On Tuesday, 6 March 2018 at 15:39:41 UTC, Jonathan M Davis wrote:
[snip]
How well Phobos has done with this has improved over time as
more and better testing has been added (testing for reference
type ranges is probably the most critical to finding this
particular problem), but I doubt that Phobos has it right
everywhere, and I'm sure that the average programmer's code has
tons of these problems. Code mostly just works because most
code really isn't used with arbitrary ranges, and a large
percentage of ranges implicitly save on copy. It's not that
hard to get a piece of code working with a particular range or
just a few similar range types. It's when it needs to work with
_any_ range type that matches the template constraint that
things start getting hairy, and without thorough testing, it
simply doesn't happen unless the code is very simple and the
programmer in question is very mindful of stuff like save
(which most programmers aren't). And of course, since most
testing is done with dynamic arrays, issues with other range
types simply aren't found unless the programmer is really
putting in the effort to do their due diligence.

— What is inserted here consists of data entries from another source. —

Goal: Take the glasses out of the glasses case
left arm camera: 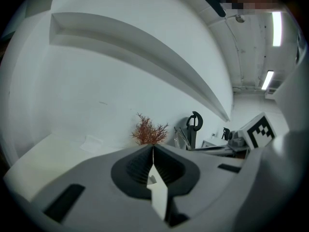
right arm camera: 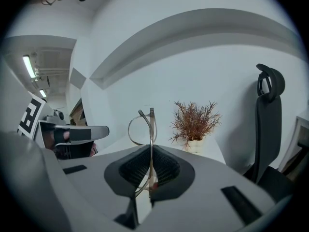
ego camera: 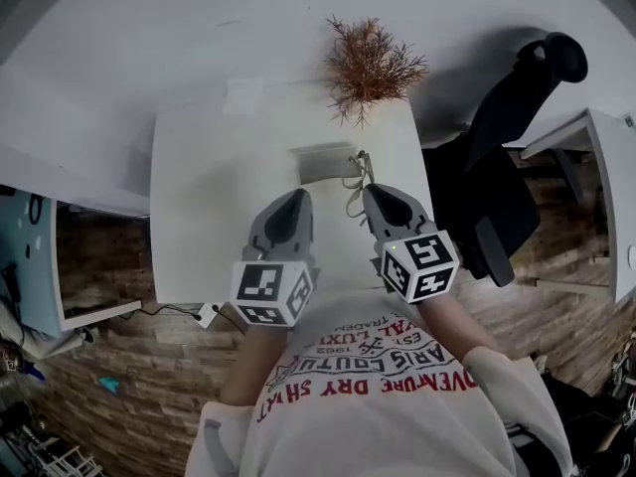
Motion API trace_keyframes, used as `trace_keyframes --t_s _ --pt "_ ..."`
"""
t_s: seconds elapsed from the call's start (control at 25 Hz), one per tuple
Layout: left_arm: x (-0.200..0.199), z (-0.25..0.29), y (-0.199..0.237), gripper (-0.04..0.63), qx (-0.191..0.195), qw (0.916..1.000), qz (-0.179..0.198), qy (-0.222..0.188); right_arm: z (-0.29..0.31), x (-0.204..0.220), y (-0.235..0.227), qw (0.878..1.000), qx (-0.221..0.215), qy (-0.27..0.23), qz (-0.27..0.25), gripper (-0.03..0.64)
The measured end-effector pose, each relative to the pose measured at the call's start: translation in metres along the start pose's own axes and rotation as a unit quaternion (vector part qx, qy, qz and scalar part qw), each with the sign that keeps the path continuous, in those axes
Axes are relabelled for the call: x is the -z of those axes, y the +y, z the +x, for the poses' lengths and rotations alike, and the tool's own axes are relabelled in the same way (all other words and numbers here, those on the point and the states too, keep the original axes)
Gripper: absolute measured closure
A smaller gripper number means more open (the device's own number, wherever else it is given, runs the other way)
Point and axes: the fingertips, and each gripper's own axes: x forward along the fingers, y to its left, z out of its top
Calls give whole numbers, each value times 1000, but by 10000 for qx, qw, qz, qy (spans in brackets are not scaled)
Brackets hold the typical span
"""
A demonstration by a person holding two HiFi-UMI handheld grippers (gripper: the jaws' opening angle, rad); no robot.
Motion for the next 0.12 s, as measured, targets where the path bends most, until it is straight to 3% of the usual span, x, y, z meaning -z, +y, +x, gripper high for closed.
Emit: trace_keyframes --t_s 0.12 --pt "1 3 -2 588 -19 10000 0 16 0 1 -2 10000 3 16 -73 591"
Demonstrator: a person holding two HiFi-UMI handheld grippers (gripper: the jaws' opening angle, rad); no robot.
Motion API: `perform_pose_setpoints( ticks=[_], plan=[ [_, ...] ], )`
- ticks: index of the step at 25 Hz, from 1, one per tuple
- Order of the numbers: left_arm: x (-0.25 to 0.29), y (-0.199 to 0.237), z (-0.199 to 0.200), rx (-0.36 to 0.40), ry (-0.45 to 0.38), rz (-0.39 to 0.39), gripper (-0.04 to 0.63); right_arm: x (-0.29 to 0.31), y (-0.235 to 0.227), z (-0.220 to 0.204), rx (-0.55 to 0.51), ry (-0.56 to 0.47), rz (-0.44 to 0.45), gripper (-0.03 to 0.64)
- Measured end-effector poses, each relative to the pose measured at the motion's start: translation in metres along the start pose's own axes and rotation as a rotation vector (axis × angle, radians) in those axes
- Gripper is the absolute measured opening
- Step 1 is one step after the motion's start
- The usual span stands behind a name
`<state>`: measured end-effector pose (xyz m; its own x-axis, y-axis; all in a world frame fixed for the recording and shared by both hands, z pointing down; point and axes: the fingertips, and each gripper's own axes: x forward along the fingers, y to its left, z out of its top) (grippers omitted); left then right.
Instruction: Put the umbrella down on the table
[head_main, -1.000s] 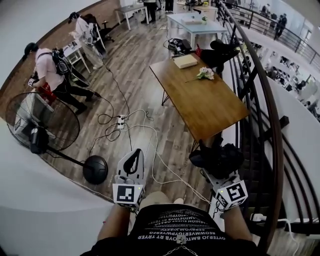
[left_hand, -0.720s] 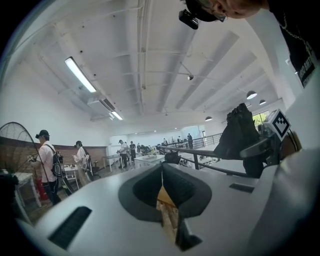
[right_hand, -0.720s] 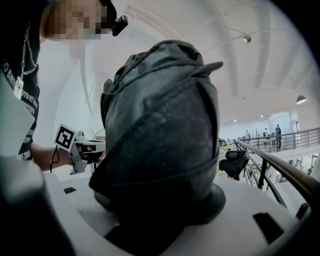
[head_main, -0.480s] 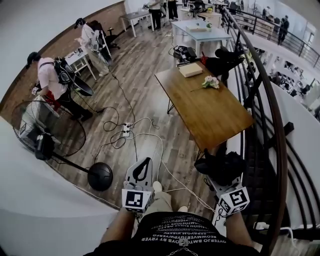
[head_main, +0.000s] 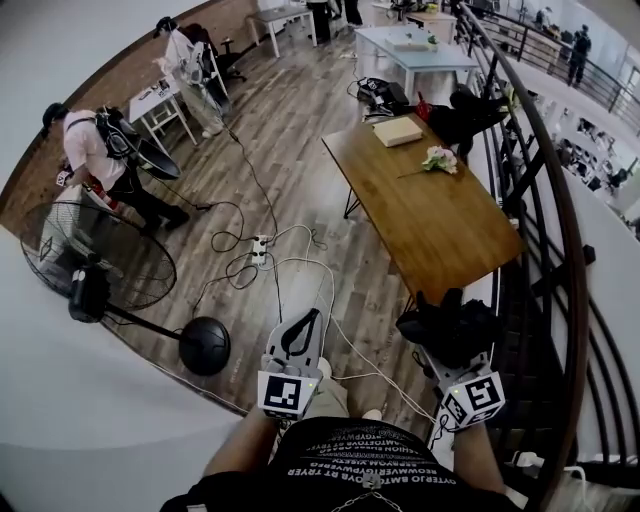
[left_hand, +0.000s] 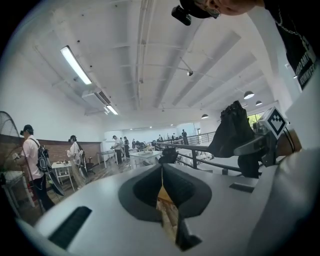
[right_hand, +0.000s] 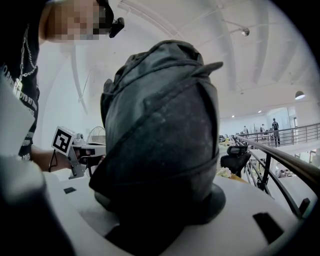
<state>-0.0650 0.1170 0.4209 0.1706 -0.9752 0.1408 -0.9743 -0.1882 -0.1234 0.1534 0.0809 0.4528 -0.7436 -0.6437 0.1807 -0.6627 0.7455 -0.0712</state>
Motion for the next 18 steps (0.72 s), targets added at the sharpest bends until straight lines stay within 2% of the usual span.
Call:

Someone could make a range testing library of sorts. Really just
a variant packed with a bunch of different range types covering a
variety of use cases. The user could import it in a
version(unittest) block and then just loop through it and assert
that the function works for all of them (would need some kind of
variant full of what to compare it to for each type).

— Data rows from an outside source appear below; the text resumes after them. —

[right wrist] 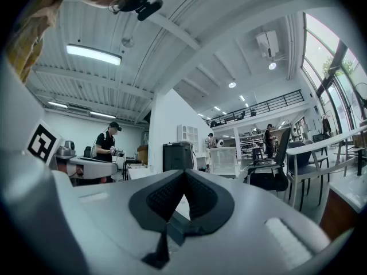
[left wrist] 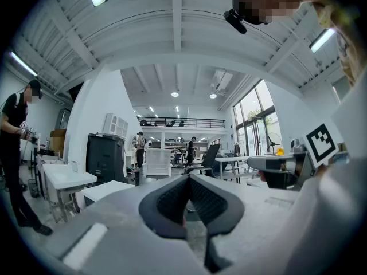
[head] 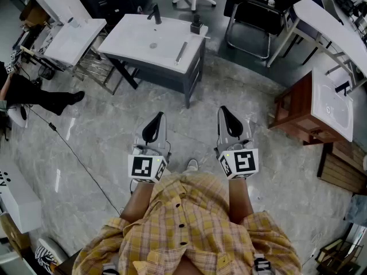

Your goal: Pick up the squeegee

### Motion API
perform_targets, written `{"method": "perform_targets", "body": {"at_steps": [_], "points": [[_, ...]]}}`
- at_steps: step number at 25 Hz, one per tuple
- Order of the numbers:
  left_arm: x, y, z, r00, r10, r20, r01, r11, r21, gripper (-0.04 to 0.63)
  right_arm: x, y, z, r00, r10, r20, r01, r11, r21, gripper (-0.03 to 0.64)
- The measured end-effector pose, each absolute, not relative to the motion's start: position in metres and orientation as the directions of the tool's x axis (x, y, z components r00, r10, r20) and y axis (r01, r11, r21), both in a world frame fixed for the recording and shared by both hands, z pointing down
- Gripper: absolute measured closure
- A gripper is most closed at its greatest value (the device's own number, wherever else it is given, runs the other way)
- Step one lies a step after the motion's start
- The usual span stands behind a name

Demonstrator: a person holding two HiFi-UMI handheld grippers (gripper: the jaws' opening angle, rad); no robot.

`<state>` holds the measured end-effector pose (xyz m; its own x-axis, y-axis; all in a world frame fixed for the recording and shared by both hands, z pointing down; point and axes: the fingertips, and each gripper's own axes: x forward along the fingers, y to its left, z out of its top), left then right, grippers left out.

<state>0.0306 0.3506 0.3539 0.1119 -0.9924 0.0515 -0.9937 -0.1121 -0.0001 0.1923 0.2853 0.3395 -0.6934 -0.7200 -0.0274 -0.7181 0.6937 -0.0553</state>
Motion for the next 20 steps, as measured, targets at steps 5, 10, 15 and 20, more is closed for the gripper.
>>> {"method": "perform_targets", "body": {"at_steps": [5,10,15,20], "points": [[0.04,0.347,0.355,0.095,-0.994,0.06,-0.995,-0.094,0.015,0.594,0.2,0.281,0.334,-0.725,-0.687,-0.047,-0.683,0.726,-0.08,0.615],[0.04,0.346,0.354,0.085,-0.994,0.069,-0.996,-0.084,0.013,0.594,0.197,0.279,0.332,-0.74,-0.671,-0.052,-0.67,0.741,-0.029,0.615],[0.038,0.336,0.361,0.085,-0.991,0.102,-0.996,-0.083,0.03,0.594,0.194,0.264,0.339,-0.718,-0.696,-0.022,-0.695,0.718,-0.035,0.615],[0.037,0.318,0.366,0.107,-0.986,0.129,-0.993,-0.1,0.057,0.594,0.191,0.248,0.347,-0.731,-0.682,0.009,-0.68,0.727,-0.095,0.614]]}}
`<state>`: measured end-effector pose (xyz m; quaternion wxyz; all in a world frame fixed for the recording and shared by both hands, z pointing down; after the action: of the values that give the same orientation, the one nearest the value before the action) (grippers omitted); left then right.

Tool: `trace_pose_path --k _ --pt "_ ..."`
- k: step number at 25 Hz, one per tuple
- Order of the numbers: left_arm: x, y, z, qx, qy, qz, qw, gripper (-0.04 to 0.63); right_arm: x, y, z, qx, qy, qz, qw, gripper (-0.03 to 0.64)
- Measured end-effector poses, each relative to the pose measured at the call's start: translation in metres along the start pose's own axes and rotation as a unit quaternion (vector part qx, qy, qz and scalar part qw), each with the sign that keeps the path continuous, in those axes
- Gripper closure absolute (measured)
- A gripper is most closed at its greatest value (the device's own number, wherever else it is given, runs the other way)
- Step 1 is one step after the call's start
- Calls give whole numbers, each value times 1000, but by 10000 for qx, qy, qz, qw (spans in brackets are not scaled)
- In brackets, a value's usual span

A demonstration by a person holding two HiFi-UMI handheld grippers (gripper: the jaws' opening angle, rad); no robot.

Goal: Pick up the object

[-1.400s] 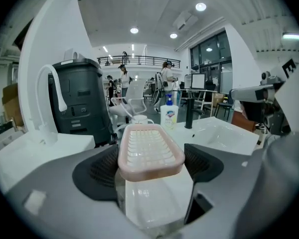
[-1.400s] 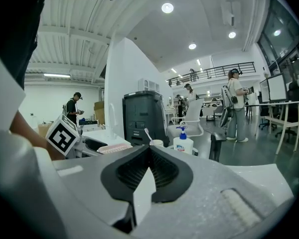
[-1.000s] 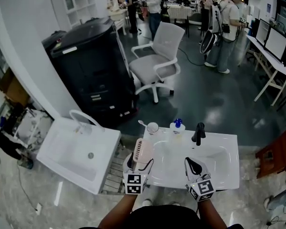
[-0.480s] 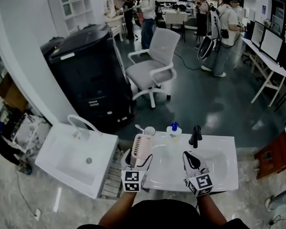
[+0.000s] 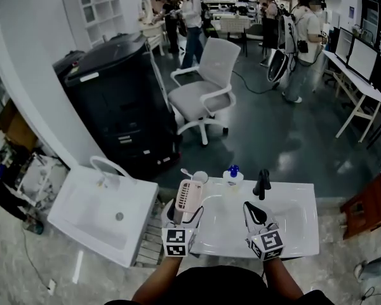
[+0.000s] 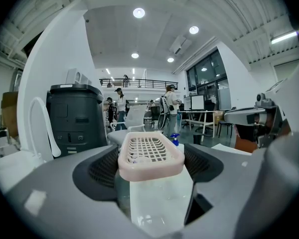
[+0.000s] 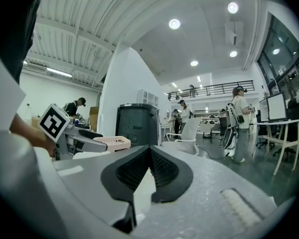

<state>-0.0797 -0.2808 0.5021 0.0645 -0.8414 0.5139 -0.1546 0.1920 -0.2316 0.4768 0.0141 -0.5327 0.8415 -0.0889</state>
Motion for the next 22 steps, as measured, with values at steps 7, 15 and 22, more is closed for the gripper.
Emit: trace_pose_path --k 7,15,22 --pt "-3 -1 0 -72 37 19 10000 163 -1 5 2 -156 -18 10 9999 615" --pt "-3 -5 2 -27 39 24 10000 163 -3 1 0 -119 19 -15 9999 615" --pt "-4 -9 3 -66 57 -1 10000 163 -6 -2 0 -186 23 -12 9998 615"
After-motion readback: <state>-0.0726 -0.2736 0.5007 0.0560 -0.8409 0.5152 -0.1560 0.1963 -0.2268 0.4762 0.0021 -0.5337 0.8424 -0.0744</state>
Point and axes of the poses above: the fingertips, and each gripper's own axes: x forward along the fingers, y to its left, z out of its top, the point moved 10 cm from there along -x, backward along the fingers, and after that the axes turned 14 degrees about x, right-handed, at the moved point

Ranges are wonderfully powerful, but they become a royal pain
to get right with truly generic code. And that's without
getting into all of the arguments about whether stuff like
whether transitive fronts should be allowed...
Ranges are definitely one area where we could really use some
redesign to iron out some of the issues that we've found over
time, but their success makes them almost impossible to fix,
because changing them would break tons of code. But annoyingly,
that's often what happens when you implement a new idea. You
simply don't have enough knowledge about it ahead of time to
avoid mistakes; those are easy enough to make when you really
know what you're doing, let alone with something new.
- Jonathan M Davis
There's probably value in writing up a retrospective of sorts on
D's ranges. What works about the design, what are the
limitations, and what could be improved (depending on the level
of breakage considered acceptable). Even if D takes a long time
to fix these issues, making the information more easily available
to others outside the D community might be valuable.